-- What the task requires --
Figure out the number of lines in the entries that hold the string "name", then give that number and nothing else.

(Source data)

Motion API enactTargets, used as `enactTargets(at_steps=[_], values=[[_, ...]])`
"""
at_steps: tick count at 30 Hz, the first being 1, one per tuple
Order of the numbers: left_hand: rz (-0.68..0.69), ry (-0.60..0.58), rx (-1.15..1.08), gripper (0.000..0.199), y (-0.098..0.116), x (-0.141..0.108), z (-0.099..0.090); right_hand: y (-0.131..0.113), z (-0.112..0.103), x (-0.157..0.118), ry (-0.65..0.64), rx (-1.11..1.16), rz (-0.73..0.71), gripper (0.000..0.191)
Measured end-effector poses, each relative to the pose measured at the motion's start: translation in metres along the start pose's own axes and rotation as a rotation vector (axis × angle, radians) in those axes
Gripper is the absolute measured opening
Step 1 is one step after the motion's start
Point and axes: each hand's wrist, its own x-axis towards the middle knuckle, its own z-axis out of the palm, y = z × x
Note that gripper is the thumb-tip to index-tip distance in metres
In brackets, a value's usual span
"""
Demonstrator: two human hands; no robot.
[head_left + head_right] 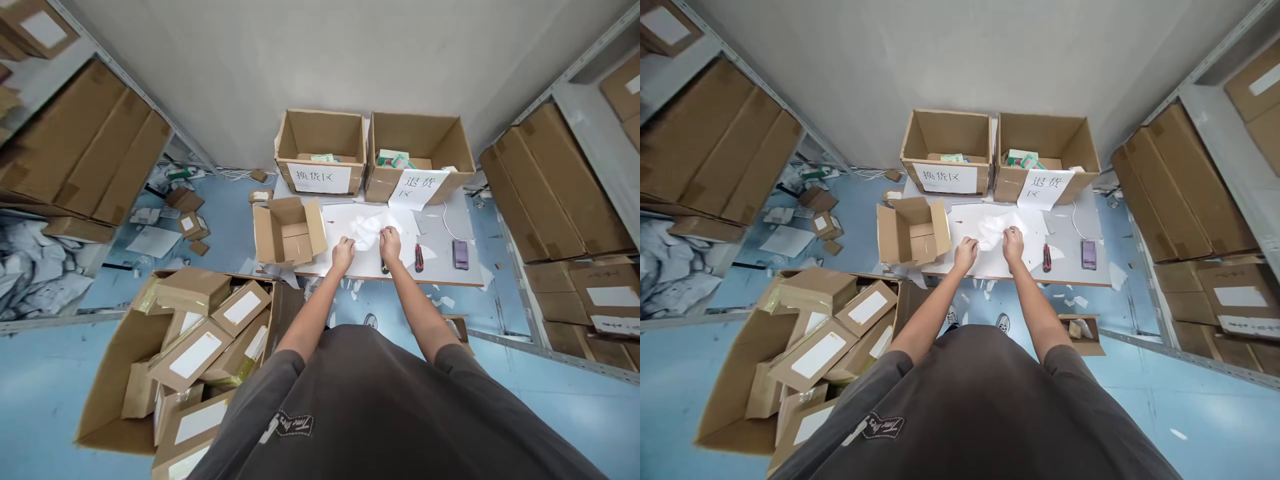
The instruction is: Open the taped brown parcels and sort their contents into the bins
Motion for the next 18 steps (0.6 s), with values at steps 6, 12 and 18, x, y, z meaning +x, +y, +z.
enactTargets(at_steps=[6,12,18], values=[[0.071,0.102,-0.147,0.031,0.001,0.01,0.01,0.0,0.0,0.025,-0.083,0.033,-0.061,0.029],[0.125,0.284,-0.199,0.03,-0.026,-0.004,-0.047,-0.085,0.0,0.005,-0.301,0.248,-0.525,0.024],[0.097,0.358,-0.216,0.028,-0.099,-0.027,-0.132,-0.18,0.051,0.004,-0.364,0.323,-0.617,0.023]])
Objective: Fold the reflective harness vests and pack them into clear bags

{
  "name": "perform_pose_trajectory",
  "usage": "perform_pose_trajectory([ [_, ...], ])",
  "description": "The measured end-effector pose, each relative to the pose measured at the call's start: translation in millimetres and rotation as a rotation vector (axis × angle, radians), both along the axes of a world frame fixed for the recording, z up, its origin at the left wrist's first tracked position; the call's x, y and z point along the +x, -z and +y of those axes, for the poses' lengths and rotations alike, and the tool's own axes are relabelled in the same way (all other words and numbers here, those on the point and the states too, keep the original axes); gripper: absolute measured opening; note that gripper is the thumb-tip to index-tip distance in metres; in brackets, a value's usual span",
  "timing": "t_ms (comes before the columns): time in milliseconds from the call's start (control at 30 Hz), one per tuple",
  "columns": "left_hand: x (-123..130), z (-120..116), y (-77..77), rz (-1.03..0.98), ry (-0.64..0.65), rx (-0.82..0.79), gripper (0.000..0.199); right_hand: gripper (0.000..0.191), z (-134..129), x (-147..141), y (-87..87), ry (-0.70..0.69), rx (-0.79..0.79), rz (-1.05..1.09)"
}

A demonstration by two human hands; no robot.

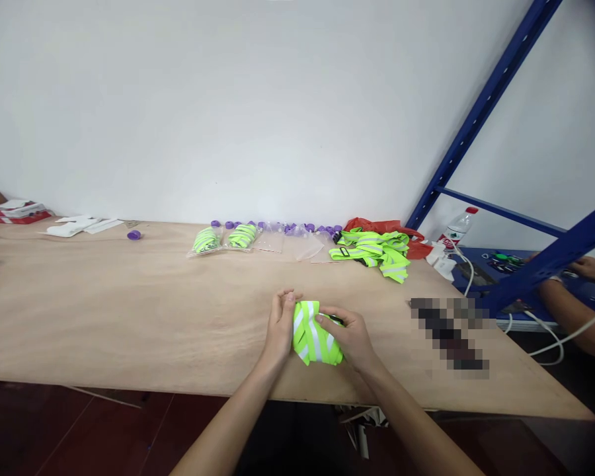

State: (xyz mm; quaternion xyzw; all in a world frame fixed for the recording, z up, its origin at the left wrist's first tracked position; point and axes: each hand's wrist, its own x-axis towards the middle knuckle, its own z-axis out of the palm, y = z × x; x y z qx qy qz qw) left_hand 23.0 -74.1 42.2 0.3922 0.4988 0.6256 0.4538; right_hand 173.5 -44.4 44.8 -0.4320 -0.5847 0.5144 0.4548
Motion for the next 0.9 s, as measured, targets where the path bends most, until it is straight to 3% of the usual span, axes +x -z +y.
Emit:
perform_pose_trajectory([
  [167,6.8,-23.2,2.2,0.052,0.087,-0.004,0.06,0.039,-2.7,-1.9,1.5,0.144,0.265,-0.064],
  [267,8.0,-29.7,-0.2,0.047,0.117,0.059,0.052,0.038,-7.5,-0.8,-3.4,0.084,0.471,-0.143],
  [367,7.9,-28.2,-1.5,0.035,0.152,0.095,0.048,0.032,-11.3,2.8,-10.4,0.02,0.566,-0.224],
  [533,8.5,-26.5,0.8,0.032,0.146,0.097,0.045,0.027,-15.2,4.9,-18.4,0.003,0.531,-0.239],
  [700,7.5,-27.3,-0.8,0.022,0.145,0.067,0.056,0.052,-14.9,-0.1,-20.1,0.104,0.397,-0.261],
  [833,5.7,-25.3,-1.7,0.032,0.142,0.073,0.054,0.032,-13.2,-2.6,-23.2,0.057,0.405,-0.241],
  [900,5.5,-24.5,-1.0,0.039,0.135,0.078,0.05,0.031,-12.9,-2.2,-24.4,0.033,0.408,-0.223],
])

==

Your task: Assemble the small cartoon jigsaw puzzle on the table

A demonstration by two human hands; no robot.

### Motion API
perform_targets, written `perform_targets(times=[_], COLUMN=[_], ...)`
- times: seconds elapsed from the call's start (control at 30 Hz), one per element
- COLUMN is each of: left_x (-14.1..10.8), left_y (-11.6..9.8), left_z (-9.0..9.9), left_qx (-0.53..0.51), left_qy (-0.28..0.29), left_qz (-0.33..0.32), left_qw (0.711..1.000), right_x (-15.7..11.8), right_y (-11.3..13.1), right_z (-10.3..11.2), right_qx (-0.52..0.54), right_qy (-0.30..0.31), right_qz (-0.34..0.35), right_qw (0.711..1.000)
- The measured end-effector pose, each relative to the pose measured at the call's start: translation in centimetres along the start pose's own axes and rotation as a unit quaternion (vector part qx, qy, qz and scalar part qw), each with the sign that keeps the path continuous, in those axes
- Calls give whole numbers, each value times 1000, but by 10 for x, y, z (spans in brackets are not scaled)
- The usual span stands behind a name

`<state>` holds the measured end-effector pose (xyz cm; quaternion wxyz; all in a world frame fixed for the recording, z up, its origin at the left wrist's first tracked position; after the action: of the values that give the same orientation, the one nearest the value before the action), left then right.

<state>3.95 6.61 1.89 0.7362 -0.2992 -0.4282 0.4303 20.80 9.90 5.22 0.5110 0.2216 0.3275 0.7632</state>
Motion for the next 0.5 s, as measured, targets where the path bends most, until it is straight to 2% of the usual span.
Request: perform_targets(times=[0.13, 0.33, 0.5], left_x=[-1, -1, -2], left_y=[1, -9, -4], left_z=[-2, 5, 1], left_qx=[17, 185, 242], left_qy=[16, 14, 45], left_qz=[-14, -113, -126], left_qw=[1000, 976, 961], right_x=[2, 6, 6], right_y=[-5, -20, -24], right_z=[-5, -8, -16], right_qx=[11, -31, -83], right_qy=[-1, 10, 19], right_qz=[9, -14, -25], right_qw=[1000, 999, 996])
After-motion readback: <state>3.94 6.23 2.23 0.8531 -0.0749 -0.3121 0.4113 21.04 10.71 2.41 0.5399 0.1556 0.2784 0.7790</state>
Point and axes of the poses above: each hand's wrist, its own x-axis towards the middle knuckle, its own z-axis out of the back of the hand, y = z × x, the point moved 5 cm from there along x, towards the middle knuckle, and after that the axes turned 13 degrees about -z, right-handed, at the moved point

-- Output of the exercise --
2